DSXCONNECT_SCAN_REQUEST_WORKER_CONCURRENCY

You may also scale services manually using Docker Compose (for example, increasing the number of worker containers) and define basic CPU/memory limits in the Compose file.

However, Compose does not provide:

  • Native autoscaling (e.g., Horizontal Pod Autoscaler)
  • Multi-node scheduling or workload distribution
  • Kubernetes-style resource requests/limits with cluster-level enforcement
  • Built-in high-availability patterns (e.g., HA Redis)
  • Operational scaling patterns such as asset-based connector sharding across managed replicas

For large-scale, multi-node, or production workloads requiring controlled horizontal scaling and resource governance, the Kubernetes (Helm) deployment is recommended.

Kubernetes (Helm)🔗

Kubernetes is the supported path for operational and production deployments.

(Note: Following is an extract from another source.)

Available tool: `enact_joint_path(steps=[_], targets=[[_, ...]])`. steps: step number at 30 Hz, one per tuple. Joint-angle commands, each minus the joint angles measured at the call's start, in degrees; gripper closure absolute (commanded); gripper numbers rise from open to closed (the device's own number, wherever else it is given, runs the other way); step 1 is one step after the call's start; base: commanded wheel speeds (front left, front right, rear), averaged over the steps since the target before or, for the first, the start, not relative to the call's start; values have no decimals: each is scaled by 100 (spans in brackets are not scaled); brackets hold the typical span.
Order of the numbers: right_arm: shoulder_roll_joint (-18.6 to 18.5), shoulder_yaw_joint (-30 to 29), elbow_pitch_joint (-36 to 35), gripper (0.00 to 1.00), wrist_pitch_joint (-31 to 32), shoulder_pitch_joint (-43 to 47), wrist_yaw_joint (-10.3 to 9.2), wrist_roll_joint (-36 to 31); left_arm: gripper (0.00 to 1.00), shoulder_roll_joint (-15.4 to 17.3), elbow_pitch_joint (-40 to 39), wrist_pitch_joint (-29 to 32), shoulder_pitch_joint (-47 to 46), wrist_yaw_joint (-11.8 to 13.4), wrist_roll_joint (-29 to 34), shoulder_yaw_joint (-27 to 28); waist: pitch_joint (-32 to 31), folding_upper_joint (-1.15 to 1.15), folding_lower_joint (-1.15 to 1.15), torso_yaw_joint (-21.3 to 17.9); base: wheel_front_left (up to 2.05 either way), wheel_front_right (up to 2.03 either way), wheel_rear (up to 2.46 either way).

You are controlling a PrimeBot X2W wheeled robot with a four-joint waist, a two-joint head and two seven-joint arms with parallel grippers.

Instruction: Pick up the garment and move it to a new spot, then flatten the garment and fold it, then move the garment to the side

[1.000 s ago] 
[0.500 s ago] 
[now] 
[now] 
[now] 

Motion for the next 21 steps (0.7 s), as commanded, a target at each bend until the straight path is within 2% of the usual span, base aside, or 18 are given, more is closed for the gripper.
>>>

It is recommended when you require:

  • Horizontal scaling (replicas)
  • Autoscaling (HPA)
  • Resource requests and limits
  • Multi-node deployments
  • Connector sharding via DSXCONNECTOR_ASSET
  • High-availability Redis
  • Secret management
  • Enrollment and HMAC enforcement
  • Automated TLS and ingress
  • Predictable scheduling and isolation
  • GitOps workflows

Scaling in Kubernetes🔗

Kubernetes enables:

  • Tuning dsx-connect-scan-request-worker.celery.concurrency
  • Increasing replica count
  • Horizontal Pod Autoscaling
  • Dedicated node pools
  • Asset-based connector sharding
  • Independent DSXA scaling

This allows scaling both vertically and horizontally while maintaining operational stability.

Capability Comparison🔗

Capability Docker Compose Kubernetes
Increase concurrency Yes Yes
Increase replicas Limited/manual Native
Horizontal autoscaling No Yes
Resource requests/limits No Yes
Multi-node deployment No Yes
Connector sharding pattern Manual Supported model
High-availability Redis No Yes
Secret management Limited Native
Automated TLS Manual Native

Performance and Throughput Implications🔗

If you are:

  • Increasing replica counts
  • Sharding connectors across assets
  • Scaling DSXA pods
  • Managing CPU/memory budgets
  • Enforcing authentication at scale
  • Automating TLS lifecycle
  • Planning sustained multi-terabyte scans

You are operating in Kubernetes territory.

Docker Compose remains ideal for:

  • Development
  • Functional validation
  • Throughput experimentation
  • Smaller, controlled scan workloads

A common lifecycle:

  1. Develop and validate using Docker Compose.
  2. Use Job Comparisons to understand performance characteristics.
  3. Move to Kubernetes for production scaling and operational control.

The deployment model should match the operational maturity and scale of your environment.